▼▼▼
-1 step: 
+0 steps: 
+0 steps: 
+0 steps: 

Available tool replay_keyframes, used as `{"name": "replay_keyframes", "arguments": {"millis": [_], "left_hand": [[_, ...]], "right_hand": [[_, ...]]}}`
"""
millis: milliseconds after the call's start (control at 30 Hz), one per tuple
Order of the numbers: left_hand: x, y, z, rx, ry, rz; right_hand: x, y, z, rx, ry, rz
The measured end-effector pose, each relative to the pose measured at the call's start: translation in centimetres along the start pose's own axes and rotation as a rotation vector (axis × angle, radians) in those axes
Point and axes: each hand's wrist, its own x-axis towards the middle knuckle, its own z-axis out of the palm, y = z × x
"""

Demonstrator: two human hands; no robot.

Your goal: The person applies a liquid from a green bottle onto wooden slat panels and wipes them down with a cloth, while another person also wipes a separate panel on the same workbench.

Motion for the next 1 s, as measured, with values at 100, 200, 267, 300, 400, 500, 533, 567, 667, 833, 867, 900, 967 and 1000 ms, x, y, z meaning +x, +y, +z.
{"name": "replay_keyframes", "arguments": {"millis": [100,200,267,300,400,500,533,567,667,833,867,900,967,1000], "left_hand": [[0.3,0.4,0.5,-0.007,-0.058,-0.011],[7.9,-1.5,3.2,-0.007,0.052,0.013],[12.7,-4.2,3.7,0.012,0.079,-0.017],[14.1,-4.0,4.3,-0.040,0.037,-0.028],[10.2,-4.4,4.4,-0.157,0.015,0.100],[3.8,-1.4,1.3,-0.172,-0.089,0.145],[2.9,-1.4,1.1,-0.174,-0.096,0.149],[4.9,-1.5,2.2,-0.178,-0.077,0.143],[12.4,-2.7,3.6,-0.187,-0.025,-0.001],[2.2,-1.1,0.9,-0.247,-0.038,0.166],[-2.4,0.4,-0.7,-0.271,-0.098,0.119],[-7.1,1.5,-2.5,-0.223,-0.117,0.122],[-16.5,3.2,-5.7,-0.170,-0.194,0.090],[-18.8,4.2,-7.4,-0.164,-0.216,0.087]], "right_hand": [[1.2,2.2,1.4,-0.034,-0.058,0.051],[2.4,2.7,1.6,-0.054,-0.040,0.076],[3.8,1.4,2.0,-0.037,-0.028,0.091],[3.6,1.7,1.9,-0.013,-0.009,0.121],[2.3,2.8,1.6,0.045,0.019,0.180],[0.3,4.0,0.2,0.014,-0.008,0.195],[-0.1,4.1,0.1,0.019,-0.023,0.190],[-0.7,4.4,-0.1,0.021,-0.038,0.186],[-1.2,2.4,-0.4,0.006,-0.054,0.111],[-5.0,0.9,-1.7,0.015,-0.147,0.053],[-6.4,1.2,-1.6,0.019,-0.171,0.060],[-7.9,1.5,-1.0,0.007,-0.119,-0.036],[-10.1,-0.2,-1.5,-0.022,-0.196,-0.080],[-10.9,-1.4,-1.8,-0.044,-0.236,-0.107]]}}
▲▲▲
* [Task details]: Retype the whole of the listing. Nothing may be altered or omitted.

* [Task answer]:
-1 step: 
+0 steps: 
+0 steps: 
+0 steps: 

Available tool replay_keyframes, used as `{"name": "replay_keyframes", "arguments": {"millis": [_], "left_hand": [[_, ...]], "right_hand": [[_, ...]]}}`
"""
millis: milliseconds after the call's start (control at 30 Hz), one per tuple
Order of the numbers: left_hand: x, y, z, rx, ry, rz; right_hand: x, y, z, rx, ry, rz
The measured end-effector pose, each relative to the pose measured at the call's start: translation in centimetres along the start pose's own axes and rotation as a rotation vector (axis × angle, radians) in those axes
Point and axes: each hand's wrist, its own x-axis towards the middle knuckle, its own z-axis out of the palm, y = z × x
"""

Demonstrator: two human hands; no robot.

Your goal: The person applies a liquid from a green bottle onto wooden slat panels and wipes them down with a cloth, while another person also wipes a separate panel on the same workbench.

Motion for the next 1 s, as measured, with values at 100, 200, 267, 300, 400, 500, 533, 567, 667, 833, 867, 900, 967 and 1000 ms, x, y, z meaning +x, +y, +z.
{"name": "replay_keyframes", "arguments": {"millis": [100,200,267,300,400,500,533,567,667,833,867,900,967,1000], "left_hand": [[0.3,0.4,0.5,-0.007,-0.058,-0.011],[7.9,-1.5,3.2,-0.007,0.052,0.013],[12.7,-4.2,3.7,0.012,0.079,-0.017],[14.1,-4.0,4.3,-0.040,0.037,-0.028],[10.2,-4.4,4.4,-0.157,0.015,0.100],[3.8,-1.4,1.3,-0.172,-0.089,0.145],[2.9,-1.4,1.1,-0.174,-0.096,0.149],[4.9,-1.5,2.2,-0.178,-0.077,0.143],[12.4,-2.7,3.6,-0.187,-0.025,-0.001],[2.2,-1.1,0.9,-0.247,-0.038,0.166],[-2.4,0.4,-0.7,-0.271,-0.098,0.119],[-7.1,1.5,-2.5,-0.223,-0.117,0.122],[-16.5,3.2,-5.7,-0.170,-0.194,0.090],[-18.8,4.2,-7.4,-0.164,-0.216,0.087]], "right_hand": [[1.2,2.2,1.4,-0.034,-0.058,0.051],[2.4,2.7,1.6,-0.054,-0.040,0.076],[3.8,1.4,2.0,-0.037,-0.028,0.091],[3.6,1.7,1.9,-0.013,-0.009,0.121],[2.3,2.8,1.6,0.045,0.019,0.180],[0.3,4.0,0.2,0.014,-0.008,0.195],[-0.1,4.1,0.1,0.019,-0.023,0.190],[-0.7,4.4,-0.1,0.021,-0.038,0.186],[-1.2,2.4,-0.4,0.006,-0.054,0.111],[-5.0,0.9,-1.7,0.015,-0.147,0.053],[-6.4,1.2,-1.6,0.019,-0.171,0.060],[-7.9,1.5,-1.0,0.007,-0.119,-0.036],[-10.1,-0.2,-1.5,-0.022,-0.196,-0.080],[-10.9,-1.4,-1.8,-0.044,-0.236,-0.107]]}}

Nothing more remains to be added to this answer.